Has the government any clear vision?

Let the government at least now onwards say clearly that the one common goal before Indian agriculture is to achieve food self sufficiency alone, before any other things are talked about. There has been of late much concern about the poor growth rate in agriculture. This has baffled everybody, the government and the experts.

Once you become dependent upon imported food then you get these uncomfortable situations. India has had a lot of experience in this food import business. That is one reason why so much emphasis is put on the national goal of food self sufficiency. But unfortunately, of late, under the present regime somehow the food situation had got out of control. There is no point in blaming anybody. It doesn’t help matters clarified. On the contrary, it only helps the really guilty to get away. We feel everyone who is claiming to speak for the farmers or food policy strategies must share the blame.

Now, the present dispensation in Delhi itself is not making things anything less complicated by talking out of turn when it comes to articulating an agriculture strategy.

Here we like only to highlight some issues; this is not a comprehensive analysis.

First, there is the populist slogan of “Evergreen Revolution”. This is misnomer, to say the least. This slogan had confused lots of critical issues. There is no such thing as Evergreen Revolution. It is a meaningless concept. It sounds so deceptively appealing. That is all.  This also, in our considered view, a serious contradiction. First, the very first Green Revolution itself is now found to be of limited significance, for it led to serious depletion of resources, water tables in Punjab is 90 per cent “black”.
 
And the conditions of high energy consuming by breed seeds, high yielding seeds plus Virgin soil plus enough water conditions are no more possible. The environment is seriously damaged. So, let us not call for a Second Green Revolution! Third, there is a clear contradiction or a series of contradictions in the present government’s thinking in agri sector revival, to ensure a higher rate of 4 per cent growth from the present less than 2 per cent.

The Prime Minister speaking the other day, not long ago, at the inauguration of the Airtel, Bharti, Mittal-Rothchild agriculture project to export horticulture products from Punjab said: ”Corporates must enter the farming sector. They should play a leading role in ensuring development of horticulture to add value to the Indian agri sector”. Or, words to that effect.
 
Commenting on the PM’s speech, the well-known commentator and an agri scenario commentator Devendar Sharma said: “The PM has a wrong notion about corporate doing anything in farm sector and that could benefit farmers” He pointed out that first, all the corporate who entered the agri sector (in Punjab?) “ran away” (yes, these are his exact words) and those who entered not one really passed on the benefits to farmers. One, he mentioned not directly, but we know it was Pepsico who entered in 1980s didn’t stick to its original mandate of developing horticulture but went on to produce soft drinks in a big way.
 
Moreover, Sharma also points out there is nothing great about talking about horticulture crops, for he points out that without any local demand the present production itself is surplus. India is one of the world’s leading producers of fruits and vegetables, there would only a glut and the “produce and perish” syndrome only will operate.
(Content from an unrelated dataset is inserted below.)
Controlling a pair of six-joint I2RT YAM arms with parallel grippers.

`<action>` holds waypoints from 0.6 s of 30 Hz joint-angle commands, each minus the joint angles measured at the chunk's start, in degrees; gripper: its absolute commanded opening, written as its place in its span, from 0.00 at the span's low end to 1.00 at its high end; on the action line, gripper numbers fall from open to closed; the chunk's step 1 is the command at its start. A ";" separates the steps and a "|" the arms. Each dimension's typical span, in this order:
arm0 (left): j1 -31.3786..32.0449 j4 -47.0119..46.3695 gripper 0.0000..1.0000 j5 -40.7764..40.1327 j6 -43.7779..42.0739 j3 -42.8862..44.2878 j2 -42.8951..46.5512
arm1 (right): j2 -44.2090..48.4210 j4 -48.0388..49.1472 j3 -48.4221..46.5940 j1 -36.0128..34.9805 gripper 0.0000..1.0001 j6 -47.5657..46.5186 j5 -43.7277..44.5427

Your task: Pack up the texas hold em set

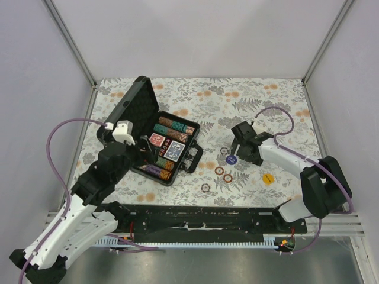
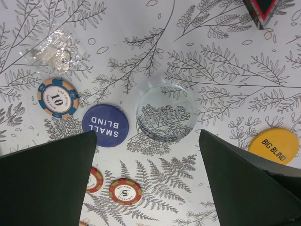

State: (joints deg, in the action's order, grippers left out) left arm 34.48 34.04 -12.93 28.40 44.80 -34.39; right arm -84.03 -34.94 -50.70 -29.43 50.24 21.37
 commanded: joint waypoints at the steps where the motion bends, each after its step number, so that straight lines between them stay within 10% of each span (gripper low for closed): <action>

May be Sharma has his facts right.

So, what Sharma says? Rightly he points out that Indian agriculture doesn’t become strong by going in for diversification into horticulture crops. India is basically a rice- wheat food producing country and India’s strengths lie in this sphere. Of course Sharma doesn’t elaborate his solutions. He only criticizes the government.
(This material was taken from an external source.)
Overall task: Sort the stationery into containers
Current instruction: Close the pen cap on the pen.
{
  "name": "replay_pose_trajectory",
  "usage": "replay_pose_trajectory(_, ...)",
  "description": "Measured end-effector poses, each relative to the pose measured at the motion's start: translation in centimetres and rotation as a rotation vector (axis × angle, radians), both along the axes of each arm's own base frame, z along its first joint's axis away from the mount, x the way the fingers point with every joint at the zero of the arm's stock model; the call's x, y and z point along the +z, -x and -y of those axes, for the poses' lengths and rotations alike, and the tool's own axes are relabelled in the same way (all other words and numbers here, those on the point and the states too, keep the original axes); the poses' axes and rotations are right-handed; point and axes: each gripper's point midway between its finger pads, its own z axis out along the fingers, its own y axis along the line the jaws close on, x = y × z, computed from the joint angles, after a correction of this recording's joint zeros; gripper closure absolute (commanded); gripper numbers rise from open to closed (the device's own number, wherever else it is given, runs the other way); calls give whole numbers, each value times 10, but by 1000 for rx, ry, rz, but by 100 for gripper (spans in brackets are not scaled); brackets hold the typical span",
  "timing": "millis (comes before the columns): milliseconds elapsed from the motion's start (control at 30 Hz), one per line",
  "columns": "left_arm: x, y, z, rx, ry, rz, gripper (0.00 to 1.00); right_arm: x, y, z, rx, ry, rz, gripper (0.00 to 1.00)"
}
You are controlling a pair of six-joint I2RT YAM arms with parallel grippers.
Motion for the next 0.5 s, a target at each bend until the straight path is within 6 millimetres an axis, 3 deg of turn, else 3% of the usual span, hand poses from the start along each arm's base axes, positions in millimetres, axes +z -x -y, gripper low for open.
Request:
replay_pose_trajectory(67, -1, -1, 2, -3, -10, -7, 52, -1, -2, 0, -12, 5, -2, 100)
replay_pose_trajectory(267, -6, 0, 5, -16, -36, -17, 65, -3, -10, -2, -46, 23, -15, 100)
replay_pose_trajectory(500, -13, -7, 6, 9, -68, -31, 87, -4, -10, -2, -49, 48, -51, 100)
But we need to have a positive solution to the present confusion. The solution is to realise, first, that what the government’s priority must be to concentrate on raising the production and productivity of paddy and wheat crops. There is no escaping from this reality. There is no easy way out of the present plight in which the country finds itself.
The World Food Programmed (WFP) representative and country director, Ian Pietro Bordignon has pointed out in a recent article in The Guardian that India faces the twin challenge of ensuring food self-sufficiency as well as food security to the poor and the vulnerable. He gives some poignant statistics.

With such clear goals we won’t be talking at cross purposes. Yes, we have to import food now. Let us do. But at the same time please tighten up the extensive wastage through the blatant populist policies like doling out cheap rice at Rs.2 kg, for one and all. We can’t afford such large scale diversion through the black market and smuggling. And let us have some focused policies to ensure solving inter-State water disputes through technical experts. Let us keep politicians out of such what is in fact a technical issue of ensuring stopping the wastage of precious water resources and also ensuring that more dry areas are irrigated.

The PM has a duty cast on him to talk out his mind to the Chief Ministers. The linking of national rivers is also a high priority. The BJP at least promised such a policy. The UPA should at least think of a long -term vision to ensure food self sufficiency and food security.